2. The dust removal mechanism according to claim 1, characterized in that, The main jet pipe includes a straight pipe section, all of the nozzle pipes are connected to the straight pipe section of the main jet pipe, and all of the nozzle pipes are straight pipes.

3. The dust removal mechanism according to claim 1, characterized in that, The nozzle tube is arranged perpendicularly to the main jet pipe.

4. The dust removal mechanism according to claim 1, characterized in that, The distance between any two adjacent nozzle tubes is equal.

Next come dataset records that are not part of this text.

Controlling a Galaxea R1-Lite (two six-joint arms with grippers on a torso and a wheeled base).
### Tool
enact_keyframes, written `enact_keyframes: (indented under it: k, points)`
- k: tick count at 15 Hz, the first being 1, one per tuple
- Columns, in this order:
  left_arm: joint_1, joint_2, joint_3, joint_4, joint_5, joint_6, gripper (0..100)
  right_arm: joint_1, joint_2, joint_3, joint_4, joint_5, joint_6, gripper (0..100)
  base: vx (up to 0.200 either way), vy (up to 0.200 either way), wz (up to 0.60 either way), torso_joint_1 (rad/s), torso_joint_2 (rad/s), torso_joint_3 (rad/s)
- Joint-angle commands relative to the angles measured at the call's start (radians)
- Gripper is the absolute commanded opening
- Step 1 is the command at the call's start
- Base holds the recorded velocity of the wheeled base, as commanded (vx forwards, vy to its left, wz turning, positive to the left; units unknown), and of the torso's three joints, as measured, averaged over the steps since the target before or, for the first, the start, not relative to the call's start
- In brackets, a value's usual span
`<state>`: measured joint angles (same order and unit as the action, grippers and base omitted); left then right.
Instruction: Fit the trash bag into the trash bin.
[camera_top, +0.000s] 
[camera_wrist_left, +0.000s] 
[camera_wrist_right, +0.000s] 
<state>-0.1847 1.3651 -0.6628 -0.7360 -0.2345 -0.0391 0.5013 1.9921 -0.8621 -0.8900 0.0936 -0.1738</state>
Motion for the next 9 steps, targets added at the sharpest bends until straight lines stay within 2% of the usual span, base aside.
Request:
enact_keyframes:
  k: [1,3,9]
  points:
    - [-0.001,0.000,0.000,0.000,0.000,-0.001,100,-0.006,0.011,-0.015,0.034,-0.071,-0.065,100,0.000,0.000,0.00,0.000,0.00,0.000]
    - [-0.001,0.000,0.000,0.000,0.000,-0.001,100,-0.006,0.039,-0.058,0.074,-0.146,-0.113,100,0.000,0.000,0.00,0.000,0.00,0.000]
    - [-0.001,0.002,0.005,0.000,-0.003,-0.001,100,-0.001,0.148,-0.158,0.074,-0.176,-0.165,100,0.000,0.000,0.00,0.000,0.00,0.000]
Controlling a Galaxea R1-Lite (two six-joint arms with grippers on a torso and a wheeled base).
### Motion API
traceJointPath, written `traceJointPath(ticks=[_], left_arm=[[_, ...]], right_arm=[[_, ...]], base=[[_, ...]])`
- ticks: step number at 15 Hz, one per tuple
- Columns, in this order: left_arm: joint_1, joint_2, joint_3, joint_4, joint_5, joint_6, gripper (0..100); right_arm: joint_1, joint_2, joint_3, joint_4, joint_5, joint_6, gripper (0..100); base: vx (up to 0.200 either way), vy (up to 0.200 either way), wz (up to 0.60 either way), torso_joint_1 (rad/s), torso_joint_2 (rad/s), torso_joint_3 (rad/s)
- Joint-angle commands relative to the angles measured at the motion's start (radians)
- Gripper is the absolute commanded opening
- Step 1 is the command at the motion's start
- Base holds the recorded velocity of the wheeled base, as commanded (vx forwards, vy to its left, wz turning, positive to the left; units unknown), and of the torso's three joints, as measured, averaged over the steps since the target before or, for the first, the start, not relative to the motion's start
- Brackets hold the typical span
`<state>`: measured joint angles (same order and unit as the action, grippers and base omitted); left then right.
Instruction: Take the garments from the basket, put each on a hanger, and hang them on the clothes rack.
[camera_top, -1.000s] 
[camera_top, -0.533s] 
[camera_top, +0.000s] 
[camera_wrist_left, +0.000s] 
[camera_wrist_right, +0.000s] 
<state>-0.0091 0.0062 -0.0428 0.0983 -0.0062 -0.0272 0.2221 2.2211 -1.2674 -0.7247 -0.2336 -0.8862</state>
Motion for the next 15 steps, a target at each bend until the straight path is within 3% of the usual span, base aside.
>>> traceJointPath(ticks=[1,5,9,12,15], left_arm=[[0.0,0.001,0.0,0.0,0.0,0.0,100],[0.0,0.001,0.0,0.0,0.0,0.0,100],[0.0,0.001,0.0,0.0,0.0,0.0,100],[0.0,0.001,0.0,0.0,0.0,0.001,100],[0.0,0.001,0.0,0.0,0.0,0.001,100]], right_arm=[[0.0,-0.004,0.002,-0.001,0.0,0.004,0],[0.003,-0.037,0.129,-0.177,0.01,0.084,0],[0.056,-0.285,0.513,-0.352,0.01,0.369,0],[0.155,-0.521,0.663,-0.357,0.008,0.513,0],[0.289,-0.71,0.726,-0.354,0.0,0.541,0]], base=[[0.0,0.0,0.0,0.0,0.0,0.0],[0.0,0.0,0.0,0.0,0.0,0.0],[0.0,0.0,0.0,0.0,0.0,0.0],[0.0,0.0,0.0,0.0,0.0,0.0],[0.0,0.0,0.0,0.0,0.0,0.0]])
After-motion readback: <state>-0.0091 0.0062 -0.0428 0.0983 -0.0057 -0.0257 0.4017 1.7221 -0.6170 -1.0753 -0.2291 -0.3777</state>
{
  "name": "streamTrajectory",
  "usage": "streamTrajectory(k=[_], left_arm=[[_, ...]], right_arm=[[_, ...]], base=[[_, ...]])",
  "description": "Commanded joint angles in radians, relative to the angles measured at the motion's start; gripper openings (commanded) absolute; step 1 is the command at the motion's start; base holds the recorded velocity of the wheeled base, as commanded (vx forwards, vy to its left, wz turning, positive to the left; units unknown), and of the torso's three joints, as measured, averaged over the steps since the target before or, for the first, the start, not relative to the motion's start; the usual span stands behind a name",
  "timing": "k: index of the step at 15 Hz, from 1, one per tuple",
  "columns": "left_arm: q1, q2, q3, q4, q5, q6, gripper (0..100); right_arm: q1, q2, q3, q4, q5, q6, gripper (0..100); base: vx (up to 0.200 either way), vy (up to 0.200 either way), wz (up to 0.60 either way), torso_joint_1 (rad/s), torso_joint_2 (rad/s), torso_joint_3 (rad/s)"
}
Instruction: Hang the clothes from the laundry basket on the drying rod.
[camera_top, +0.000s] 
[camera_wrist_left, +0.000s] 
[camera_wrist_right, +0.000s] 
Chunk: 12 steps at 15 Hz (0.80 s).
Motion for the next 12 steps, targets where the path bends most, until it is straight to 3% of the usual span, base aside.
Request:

5. The dust removal mechanism according to claim 1, characterized in that, The dust removal mechanism also includes a support frame, which is fixed to an external device, and the main jet pipe is fixed to the support frame.

6. A high-temperature bag dust collector and cleaning device for cement kiln tail, characterized in that, Includes filter bags and the dust removal mechanism as described in any one of claims 1-5.

7. The high-temperature bag dust collector and cleaning device for cement kiln tail as described in claim 6, characterized in that, The nozzle tube extends into the middle or bottom of the filter bag.